En casi un tercio de Colombia se escucha joropo y, sin embargo, se supone que es “nuestra música”. Nacido del encuentro entre los llaneros de sangre negra y piaroa con los ritmos y los instrumentos de cuerdas europeos, contiene una cualidad refinada junto a una salvaje, que es la base de su encanto. Es la música de buena parte de la Venezuela rural, tanto campesina como terrateniente y, frecuentemente, se le ha esgrimido como argumento contra la salsa, el regguetón o el merengue que serían vulgares y “extranjeros”. Pero el joropo es tan colombiano como venezolano y ha sufrido un enorme maltrato de la industria cultural desde hace más de dos décadas sin que muchos se quejen por toda la vulgaridad y degradación a la que se le ha sometido, que han afectado las letras y los temas.

  1. Gaita

Para la mayoría, la gaita es música estacional, decembrina, para los zulianos es la música propia y el muro de sonido que pueden oponer al enorme poder del vallenato. Rara vez se le escucha fuera de temporada y, como la salsa, es ya más rocola y eterno retorno de la nostalgia que innovación. Junto a la salsa, tiene el poder de invocar la nostalgia venezolana: cuando llega diciembre y el calendario natural de las señoras les dice que es momento de iniciar la navidad, nada se escucha de los barrios a las mansiones, que las mismas gaitas de siempre revolviendo los recuerdos de los tiempos idos y la nostalgia por  los que amamos pero  ya no están.

  1. Reguetón

Nadie es neutral respecto al reguetón: ni los moralistas, ni los malandros, ni los sifrinos con ínfulas de malandros, ni las muchachas y muchachos que se engarzan en el “perreo”: el ritmo del reguetón llega a las vísceras y las anima con alegría, asco o lujuria, pero las mueve. Nacido del Dance Hall jamaiquino, concebido en fiestas puertorriqueñas y neoyorquinas, incubado por décadas en el “underground” antes de pasar a primer plano por más de un lustro, le caracterizó ser el género musical más saturado de sexo y corresponder al perreo, la forma más explícita de bailar concebida por el hombre.  Como el Hip-Hop norteamericano y el bhangra del Punjab, más allá de su valor rítmico y lúdico, pasó a ser símbolo de un tipo de delincuencia exhibicionista, brutal y misógina, al que acá en el Caribe tanto los medios de comunicación como el poder político le abrió los brazos. Luego vino un nuevo y riquísimo de clase media, al estilo de Maluma, cuando pese a hacerse sinónimo de mal gusto, en la discoteca lo abrazaran todas las clases sociales.  Pero como es irónico, ingenioso, juguetón y sabe reírse de sí mismo,  tal vez renazca de otra forma, siempre que lo tengamos como parte del juego y de la fiesta, y no como modelo de vida o proyecto cultural o político.
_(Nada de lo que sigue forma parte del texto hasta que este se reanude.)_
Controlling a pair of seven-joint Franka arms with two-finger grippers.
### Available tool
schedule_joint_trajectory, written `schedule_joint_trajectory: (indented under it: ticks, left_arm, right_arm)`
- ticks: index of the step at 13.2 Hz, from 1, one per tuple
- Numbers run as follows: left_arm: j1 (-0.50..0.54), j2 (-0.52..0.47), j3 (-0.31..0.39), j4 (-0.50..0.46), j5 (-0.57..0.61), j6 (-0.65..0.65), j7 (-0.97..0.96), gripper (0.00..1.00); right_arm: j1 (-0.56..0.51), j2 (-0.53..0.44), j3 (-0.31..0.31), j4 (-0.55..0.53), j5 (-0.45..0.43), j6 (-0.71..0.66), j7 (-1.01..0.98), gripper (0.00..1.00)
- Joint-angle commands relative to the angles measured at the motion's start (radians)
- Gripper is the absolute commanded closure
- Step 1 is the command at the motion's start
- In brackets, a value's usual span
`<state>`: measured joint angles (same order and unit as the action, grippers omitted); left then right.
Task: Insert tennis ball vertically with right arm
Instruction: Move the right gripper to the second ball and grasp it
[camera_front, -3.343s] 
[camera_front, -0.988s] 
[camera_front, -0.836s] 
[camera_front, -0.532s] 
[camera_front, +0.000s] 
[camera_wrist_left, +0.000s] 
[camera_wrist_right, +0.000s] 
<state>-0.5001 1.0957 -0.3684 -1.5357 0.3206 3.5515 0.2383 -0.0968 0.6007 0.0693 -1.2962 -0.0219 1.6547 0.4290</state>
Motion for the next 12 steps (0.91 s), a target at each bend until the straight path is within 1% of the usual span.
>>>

  1. La changa y la changa tuki

Lo que distingue a la “changa” -como se le dice acá al techno y al house- es que es un género musical hecho por la gente y para la gente, que no requiere de grandes disqueras o productoras para difundirse. Traído para un público de clase media que no quería más que bailar y beber en la oscuridad, fue apropiado por los barrios e inició una larga carrera como música de las fiestas de jóvenes de barriadas -los tukis– y se ha mantenido como música de la fiesta y para la fiesta, asociado con concursos acrobáticos de baile parecidos a los de Jamaica y Nueva York. La changa no tiene estrellas, no tiene disqueras y no tiene grandes conciertos: solo famas locales y pasajeras, cuerpos diestros, estribillos demasiado explícitos y ha dado lugar a toda una industria cultural amateur de bailarines profesionales que se ganan la vida -y hasta predican el evangelio- mientras bailan al ritmo, no del tambor, sino de la máquina.